The answer must consist of each line below that contains the word "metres", copied in full.

(Extracted data entries)
==*==
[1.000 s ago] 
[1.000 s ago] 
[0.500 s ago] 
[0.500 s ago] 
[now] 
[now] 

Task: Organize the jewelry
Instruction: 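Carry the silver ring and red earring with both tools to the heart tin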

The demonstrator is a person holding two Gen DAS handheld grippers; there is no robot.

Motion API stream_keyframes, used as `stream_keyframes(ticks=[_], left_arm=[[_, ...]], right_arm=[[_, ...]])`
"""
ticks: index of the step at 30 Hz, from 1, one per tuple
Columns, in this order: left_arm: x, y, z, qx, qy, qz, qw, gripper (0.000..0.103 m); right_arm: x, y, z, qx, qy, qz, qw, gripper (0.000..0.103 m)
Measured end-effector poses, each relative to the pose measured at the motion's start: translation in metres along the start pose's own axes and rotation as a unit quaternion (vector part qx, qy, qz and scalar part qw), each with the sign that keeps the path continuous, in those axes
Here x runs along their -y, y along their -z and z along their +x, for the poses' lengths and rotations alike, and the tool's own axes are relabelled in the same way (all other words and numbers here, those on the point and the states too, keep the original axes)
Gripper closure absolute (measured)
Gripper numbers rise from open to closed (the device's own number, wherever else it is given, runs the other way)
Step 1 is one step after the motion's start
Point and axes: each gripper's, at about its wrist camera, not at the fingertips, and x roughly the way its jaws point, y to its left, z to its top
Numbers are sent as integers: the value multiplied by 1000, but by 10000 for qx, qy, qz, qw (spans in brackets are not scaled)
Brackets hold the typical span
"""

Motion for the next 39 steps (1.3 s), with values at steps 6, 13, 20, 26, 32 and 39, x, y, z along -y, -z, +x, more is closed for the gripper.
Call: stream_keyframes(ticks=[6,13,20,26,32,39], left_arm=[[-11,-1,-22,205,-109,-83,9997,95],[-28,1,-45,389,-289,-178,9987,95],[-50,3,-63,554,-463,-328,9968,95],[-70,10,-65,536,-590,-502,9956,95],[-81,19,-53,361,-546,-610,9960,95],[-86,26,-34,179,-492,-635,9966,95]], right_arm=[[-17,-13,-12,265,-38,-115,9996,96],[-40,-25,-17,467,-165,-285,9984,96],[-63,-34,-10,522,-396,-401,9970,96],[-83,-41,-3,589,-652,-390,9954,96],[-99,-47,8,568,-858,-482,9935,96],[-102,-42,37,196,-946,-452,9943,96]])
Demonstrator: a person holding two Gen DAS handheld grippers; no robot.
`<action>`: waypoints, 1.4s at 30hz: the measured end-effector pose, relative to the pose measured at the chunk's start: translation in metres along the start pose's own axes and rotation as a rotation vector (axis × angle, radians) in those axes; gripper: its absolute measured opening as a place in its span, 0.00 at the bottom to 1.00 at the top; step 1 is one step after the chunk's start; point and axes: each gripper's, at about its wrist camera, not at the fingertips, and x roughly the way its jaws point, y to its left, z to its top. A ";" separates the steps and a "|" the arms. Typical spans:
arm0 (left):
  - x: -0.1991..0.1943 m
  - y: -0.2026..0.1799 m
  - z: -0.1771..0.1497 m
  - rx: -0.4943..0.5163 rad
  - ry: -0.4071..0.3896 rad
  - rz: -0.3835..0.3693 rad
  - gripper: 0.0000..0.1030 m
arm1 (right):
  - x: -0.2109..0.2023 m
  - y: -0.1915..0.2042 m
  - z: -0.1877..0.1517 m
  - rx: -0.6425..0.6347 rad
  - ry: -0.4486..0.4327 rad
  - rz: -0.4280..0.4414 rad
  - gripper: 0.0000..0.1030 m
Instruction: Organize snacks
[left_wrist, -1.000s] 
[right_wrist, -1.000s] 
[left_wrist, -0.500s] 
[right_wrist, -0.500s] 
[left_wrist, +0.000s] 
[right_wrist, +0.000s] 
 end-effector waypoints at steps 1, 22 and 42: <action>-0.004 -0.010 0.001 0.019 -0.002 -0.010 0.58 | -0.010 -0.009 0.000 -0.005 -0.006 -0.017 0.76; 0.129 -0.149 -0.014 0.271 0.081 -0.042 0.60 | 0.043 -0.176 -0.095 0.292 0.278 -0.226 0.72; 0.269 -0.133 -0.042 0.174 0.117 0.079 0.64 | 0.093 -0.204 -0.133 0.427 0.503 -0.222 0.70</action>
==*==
● Expected answer:
Measured end-effector poses, each relative to the pose measured at the motion's start: translation in metres along the start pose's own axes and rotation as a unit quaternion (vector part qx, qy, qz and scalar part qw), each with the sign that keeps the path continuous, in those axes
`<action>`: waypoints, 1.4s at 30hz: the measured end-effector pose, relative to the pose measured at the chunk's start: translation in metres along the start pose's own axes and rotation as a rotation vector (axis × angle, radians) in those axes; gripper: its absolute measured opening as a place in its span, 0.00 at the bottom to 1.00 at the top; step 1 is one step after the chunk's start; point and axes: each gripper's, at about its wrist camera, not at the fingertips, and x roughly the way its jaws point, y to its left, z to its top. A ";" separates the steps and a "|" the arms. Typical spans:

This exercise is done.